- **Data extract**
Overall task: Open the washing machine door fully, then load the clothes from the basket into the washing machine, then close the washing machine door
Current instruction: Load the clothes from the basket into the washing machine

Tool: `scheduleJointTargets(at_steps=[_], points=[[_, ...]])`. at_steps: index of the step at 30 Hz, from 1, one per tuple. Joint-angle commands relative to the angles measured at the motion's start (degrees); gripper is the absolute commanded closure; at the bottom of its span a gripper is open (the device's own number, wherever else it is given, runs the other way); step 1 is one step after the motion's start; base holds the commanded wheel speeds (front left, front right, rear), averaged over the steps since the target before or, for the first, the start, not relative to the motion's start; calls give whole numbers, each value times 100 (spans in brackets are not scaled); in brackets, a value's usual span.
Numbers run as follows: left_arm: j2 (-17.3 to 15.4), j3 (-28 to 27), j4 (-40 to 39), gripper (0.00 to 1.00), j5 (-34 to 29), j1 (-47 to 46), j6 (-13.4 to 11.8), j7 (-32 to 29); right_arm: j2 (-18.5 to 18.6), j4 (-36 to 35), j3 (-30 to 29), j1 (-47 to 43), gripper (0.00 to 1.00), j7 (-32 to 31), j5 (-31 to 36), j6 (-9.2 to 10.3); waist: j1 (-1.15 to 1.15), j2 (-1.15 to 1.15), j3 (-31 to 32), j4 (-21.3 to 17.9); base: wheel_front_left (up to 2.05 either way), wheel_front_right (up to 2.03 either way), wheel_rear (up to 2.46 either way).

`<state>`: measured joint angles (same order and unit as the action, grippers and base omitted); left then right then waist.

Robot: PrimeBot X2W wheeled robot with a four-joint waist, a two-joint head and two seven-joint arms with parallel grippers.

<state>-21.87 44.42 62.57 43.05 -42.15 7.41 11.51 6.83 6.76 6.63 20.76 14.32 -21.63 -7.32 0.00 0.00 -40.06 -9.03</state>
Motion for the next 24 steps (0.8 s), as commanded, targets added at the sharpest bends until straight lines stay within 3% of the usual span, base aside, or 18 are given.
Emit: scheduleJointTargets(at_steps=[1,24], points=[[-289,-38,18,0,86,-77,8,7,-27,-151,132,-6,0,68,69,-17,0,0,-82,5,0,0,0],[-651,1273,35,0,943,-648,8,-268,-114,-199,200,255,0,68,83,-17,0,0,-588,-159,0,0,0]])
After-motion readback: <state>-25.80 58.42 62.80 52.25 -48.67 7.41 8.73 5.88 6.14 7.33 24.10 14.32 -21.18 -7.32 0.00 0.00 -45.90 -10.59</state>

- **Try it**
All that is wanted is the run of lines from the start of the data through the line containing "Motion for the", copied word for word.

- **Answer area**
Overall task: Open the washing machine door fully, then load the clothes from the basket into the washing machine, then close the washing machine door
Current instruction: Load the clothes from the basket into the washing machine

Tool: `scheduleJointTargets(at_steps=[_], points=[[_, ...]])`. at_steps: index of the step at 30 Hz, from 1, one per tuple. Joint-angle commands relative to the angles measured at the motion's start (degrees); gripper is the absolute commanded closure; at the bottom of its span a gripper is open (the device's own number, wherever else it is given, runs the other way); step 1 is one step after the motion's start; base holds the commanded wheel speeds (front left, front right, rear), averaged over the steps since the target before or, for the first, the start, not relative to the motion's start; calls give whole numbers, each value times 100 (spans in brackets are not scaled); in brackets, a value's usual span.
Numbers run as follows: left_arm: j2 (-17.3 to 15.4), j3 (-28 to 27), j4 (-40 to 39), gripper (0.00 to 1.00), j5 (-34 to 29), j1 (-47 to 46), j6 (-13.4 to 11.8), j7 (-32 to 29); right_arm: j2 (-18.5 to 18.6), j4 (-36 to 35), j3 (-30 to 29), j1 (-47 to 43), gripper (0.00 to 1.00), j7 (-32 to 31), j5 (-31 to 36), j6 (-9.2 to 10.3); waist: j1 (-1.15 to 1.15), j2 (-1.15 to 1.15), j3 (-31 to 32), j4 (-21.3 to 17.9); base: wheel_front_left (up to 2.05 either way), wheel_front_right (up to 2.03 either way), wheel_rear (up to 2.46 either way).

`<state>`: measured joint angles (same order and unit as the action, grippers and base omitted); left then right then waist.

Robot: PrimeBot X2W wheeled robot with a four-joint waist, a two-joint head and two seven-joint arms with parallel grippers.

<state>-21.87 44.42 62.57 43.05 -42.15 7.41 11.51 6.83 6.76 6.63 20.76 14.32 -21.63 -7.32 0.00 0.00 -40.06 -9.03</state>
Motion for the next 24 steps (0.8 s), as commanded, targets added at the sharpest bends until straight lines stay within 3% of the usual span, base aside, or 18 are given.

There is nothing else to this exercise.